I’ve been using Lightroom since the first days and for years I’ve been using it badly. Not that my images didn’t look great but I wasn’t using half the features of Lightroom (which is now up to version 5.4) and is available from Adobe on a 30-day trial and can be had as a subscription package with PhotoShop for $9.99 per month (which I have). I was sort of like buying a Corvette but never getting out of first gear.
So how did I get better at Lightroom?
Easy. I started to teach classes at photo clubs in how to use Lightroom. :)
When you teach two things happen: First I read a couple of Lightroom manuals from front to back and so far I’ve watched over 100 hours of video training on Lightroom (Thanks to Laura Shoe and Creativelive.com) and then, second, I incorporated what I learned into my own workflow.
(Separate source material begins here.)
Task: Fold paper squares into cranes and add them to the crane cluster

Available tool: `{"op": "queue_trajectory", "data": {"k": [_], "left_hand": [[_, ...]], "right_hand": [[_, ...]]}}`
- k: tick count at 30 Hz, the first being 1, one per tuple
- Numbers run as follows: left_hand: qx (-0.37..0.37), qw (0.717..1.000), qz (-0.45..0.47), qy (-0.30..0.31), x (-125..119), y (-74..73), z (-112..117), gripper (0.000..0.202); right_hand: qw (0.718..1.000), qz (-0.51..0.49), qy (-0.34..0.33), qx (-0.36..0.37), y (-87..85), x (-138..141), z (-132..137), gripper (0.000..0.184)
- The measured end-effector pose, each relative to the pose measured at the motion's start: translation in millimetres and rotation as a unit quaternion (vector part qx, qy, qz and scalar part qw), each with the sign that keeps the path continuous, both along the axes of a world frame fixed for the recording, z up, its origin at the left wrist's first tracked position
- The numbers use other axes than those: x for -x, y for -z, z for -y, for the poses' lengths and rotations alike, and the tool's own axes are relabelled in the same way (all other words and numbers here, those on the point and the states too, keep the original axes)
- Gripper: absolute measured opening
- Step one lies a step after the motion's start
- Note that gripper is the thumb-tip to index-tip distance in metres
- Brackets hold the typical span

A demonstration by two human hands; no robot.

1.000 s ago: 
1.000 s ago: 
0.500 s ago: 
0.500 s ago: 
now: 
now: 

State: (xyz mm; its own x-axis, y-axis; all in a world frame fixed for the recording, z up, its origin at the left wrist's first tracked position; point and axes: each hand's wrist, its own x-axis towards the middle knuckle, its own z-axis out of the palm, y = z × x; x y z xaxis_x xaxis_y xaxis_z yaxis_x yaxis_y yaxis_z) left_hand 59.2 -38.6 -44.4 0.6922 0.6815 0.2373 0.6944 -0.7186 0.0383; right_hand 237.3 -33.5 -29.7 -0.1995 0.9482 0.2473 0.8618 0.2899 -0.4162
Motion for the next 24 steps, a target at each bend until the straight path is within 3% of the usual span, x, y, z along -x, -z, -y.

So here’s a tiny part of what I’ve learned:
- Lightroom is nondestructive. (This is huge! LR never touches my original images.)
- Lightroom is a database. (LR always knows where your images are kept and can find them using word searches.)
- Lightroom uses presets. (I wasn’t using presets. Dumb! Presets make LR sing and can be bought or created.)
- Lightroom is fast. (Because LR only makes changes to small data files you don’t need tons of computer power to use it.)
- Lightroom is cheap. (Compared to PhotoShop LR is a steal and it can do just about everything PS does thanks to plug-in external editing programs.)
If your southern Ontario camera club would like a one-night introduction to Lightroom just let me know. There’s lots to learn and lots to enjoy using LR.
Filed under: Student Info | Leave a comment »
Posted on March 12, 2014 by Peter West
We’re going to see a whole lot more drone photography as the little suckers get more powerful and cheaper by the month.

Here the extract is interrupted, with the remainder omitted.